◆ **ABOUT THIS EXERCISE**
Exactly as written, output each of the lines below, with no images.
(DATASET CONTENT begins)
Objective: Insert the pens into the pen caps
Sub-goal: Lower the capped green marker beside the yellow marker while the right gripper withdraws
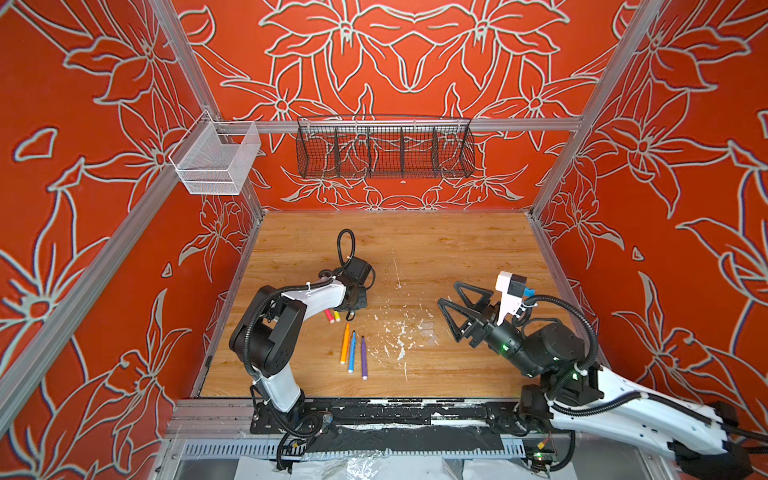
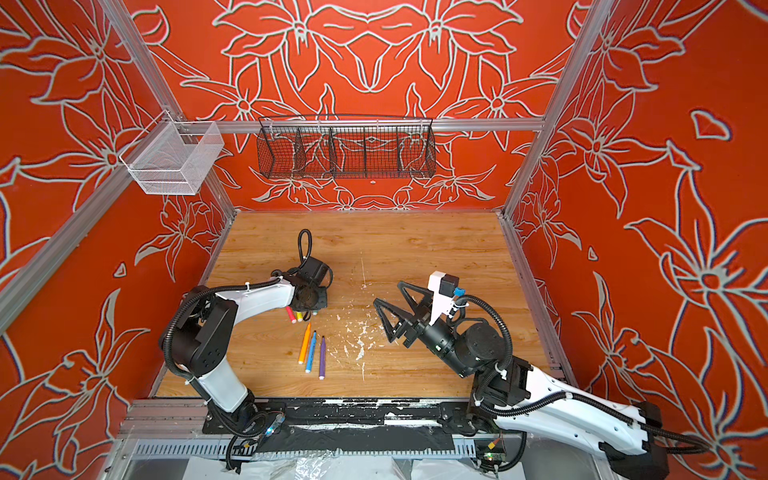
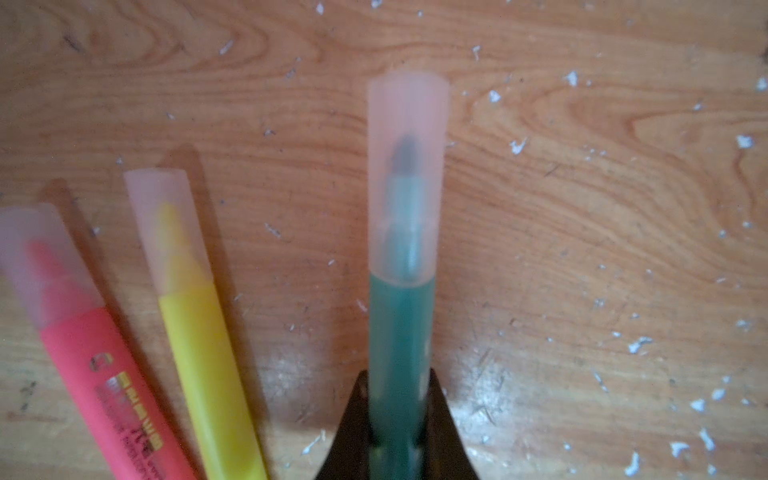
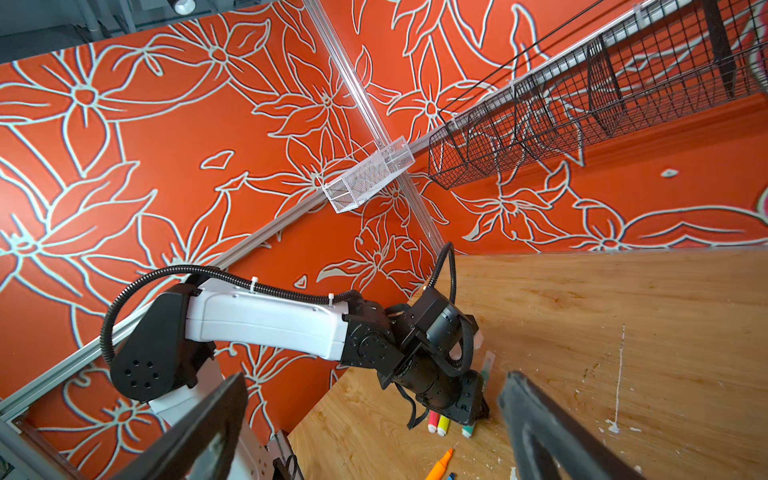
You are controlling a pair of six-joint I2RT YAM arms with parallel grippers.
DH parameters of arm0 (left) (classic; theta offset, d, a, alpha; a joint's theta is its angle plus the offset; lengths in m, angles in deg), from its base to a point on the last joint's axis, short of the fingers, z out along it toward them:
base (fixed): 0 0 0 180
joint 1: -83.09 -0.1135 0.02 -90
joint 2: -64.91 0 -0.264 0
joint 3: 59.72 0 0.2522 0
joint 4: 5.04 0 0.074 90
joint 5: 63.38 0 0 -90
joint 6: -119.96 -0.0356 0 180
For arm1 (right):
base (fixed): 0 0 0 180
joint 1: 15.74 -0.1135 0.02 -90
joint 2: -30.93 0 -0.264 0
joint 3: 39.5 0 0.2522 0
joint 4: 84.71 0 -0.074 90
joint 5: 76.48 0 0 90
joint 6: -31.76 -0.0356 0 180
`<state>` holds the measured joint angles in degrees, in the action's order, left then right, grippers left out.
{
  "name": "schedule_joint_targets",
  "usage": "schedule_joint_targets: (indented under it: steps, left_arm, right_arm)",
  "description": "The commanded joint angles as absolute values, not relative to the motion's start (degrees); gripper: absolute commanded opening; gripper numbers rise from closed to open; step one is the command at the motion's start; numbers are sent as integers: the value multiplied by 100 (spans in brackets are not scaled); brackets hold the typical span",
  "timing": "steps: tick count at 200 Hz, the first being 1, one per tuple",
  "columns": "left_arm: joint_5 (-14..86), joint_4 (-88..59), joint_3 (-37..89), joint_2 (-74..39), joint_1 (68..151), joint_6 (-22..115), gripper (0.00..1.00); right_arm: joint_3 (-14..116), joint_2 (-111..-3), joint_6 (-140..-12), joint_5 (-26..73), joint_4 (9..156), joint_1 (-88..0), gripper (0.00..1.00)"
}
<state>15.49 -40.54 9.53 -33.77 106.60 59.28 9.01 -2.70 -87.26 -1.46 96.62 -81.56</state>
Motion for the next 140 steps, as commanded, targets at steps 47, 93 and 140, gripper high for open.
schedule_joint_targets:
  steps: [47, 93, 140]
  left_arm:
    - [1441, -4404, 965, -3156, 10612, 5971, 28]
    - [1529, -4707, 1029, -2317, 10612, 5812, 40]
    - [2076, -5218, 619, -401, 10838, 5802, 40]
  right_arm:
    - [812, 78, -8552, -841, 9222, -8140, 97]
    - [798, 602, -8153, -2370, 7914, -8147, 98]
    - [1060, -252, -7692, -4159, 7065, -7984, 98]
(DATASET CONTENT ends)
◆ **YOUR RESPONSE**
Objective: Insert the pens into the pen caps
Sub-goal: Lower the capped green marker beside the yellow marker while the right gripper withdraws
You are controlling a pair of six-joint I2RT YAM arms with parallel grippers.
DH parameters of arm0 (left) (classic; theta offset, d, a, alpha; a joint's theta is its angle plus the offset; lengths in m, angles in deg), from its base to a point on the last joint's axis, short of the fingers, z out along it toward them:
base (fixed): 0 0 0 180
joint 1: -83.09 -0.1135 0.02 -90
joint 2: -64.91 0 -0.264 0
joint 3: 59.72 0 0.2522 0
joint 4: 5.04 0 0.074 90
joint 5: 63.38 0 0 -90
joint 6: -119.96 -0.0356 0 180
For arm1 (right):
base (fixed): 0 0 0 180
joint 1: 15.74 -0.1135 0.02 -90
joint 2: -30.93 0 -0.264 0
joint 3: 39.5 0 0.2522 0
joint 4: 84.71 0 -0.074 90
joint 5: 76.48 0 0 90
joint 6: -31.76 -0.0356 0 180
`<state>` holds the measured joint angles in degrees, in the action's order, left then right, grippers left out.
{
  "name": "schedule_joint_targets",
  "usage": "schedule_joint_targets: (indented under it: steps, left_arm, right_arm)",
  "description": "The commanded joint angles as absolute values, not relative to the motion's start (degrees); gripper: absolute commanded opening; gripper numbers rise from closed to open; step one is the command at the motion's start; numbers are sent as integers: the value multiplied by 100 (spans in brackets are not scaled); brackets hold the typical span",
  "timing": "steps: tick count at 200 Hz, the first being 1, one per tuple",
  "columns": "left_arm: joint_5 (-14..86), joint_4 (-88..59), joint_3 (-37..89), joint_2 (-74..39), joint_1 (68..151), joint_6 (-22..115), gripper (0.00..1.00); right_arm: joint_3 (-14..116), joint_2 (-111..-3), joint_6 (-140..-12), joint_5 (-26..73), joint_4 (9..156), joint_1 (-88..0), gripper (0.00..1.00)"
}
<state>15.49 -40.54 9.53 -33.77 106.60 59.28 9.01 -2.70 -87.26 -1.46 96.62 -81.56</state>
Motion for the next 140 steps, as commanded, targets at steps 47, 93 and 140, gripper high for open.
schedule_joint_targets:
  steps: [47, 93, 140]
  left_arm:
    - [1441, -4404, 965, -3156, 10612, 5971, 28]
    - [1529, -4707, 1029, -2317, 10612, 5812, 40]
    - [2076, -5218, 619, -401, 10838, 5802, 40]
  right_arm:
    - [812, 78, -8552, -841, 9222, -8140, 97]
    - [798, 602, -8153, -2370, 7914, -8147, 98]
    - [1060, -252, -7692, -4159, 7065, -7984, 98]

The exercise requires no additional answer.